[Eleanor by Mrs. Humphry Ward]@TWC D-Link bookEleanor CHAPTER XVI 18/47
Lucy thought of the ruined frescoes in the disused chapel, of the faces of saints and angels looking out into the stillness. Then she mounted some steps to the road, and turned downwards towards the forest that crept up round them on all sides. Ah! was there yet another portion of the convent ?--a wing running at right angles to the main building in which they were established, and containing some habitable rooms? In the furthest window of all was a light, and a figure moving across it.
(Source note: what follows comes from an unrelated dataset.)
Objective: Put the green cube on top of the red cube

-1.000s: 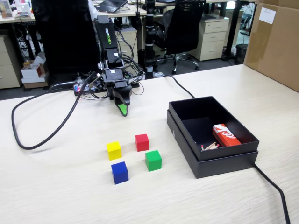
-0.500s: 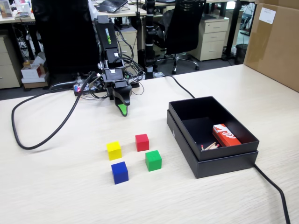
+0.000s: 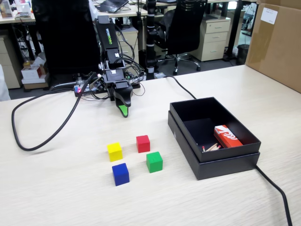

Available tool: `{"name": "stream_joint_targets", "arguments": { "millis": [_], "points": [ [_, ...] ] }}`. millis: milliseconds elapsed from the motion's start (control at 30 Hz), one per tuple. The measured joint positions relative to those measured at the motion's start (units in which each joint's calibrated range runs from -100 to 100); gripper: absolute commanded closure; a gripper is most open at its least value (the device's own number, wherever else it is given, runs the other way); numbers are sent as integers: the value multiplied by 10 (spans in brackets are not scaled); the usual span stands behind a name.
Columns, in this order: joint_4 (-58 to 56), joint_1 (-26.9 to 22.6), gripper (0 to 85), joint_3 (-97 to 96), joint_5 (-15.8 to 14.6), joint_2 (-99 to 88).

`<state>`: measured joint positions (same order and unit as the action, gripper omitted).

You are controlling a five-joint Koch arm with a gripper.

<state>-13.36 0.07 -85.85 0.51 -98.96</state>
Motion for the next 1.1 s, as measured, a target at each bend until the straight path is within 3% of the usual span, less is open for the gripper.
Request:
{"name": "stream_joint_targets", "arguments": {
  "millis": [167,367,600,900,1100],
  "points": [
    [-147,2,378,115,-12,21],
    [-245,3,383,298,-22,104],
    [-427,3,411,665,-44,377],
    [-523,4,428,1052,-33,753],
    [-523,1,426,1169,-26,932]
  ]
}}
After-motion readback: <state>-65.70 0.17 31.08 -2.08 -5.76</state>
A tall black figure--surely a priest? Yes!--as the form came nearer to the window, seen from the back, Lucy perceived distinctly the tonsured head and the soutane. How strange! She had heard nothing from the _massaja_ of any other tenant. And this tall gaunt figure had nothing in common with the little smiling _parroco_ she had seen in the crowd. She moved on, wondering. Oh, those woods! How they sank, like great resting clouds below her, to the shining line of the river, and rose again on the further side! They were oak woods, and spoke strangely to Lucy of the American and English north. Yet, as she came nearer, the moon shone upon delicate undergrowth of heath and arbutus, that chid her fancy back to the 'Saturnian land.' And beyond all, the blue mountains, aetherially light, like dreams on the horizon; and above all, the radiant serenity of the sky. Ah! there spoke the nightingales, and that same melancholy note of the little brown owl which used to haunt the olive grounds of Marinata.
Lucy held her breath.
The tears rushed into her eyes--tears of memory, tears of longing. But she drove them back.
Standing on a little cleared space beside the road that commanded the whole night scene, she threw herself into the emotion and poetry which could be yielded to without remorse, without any unnerving of the will.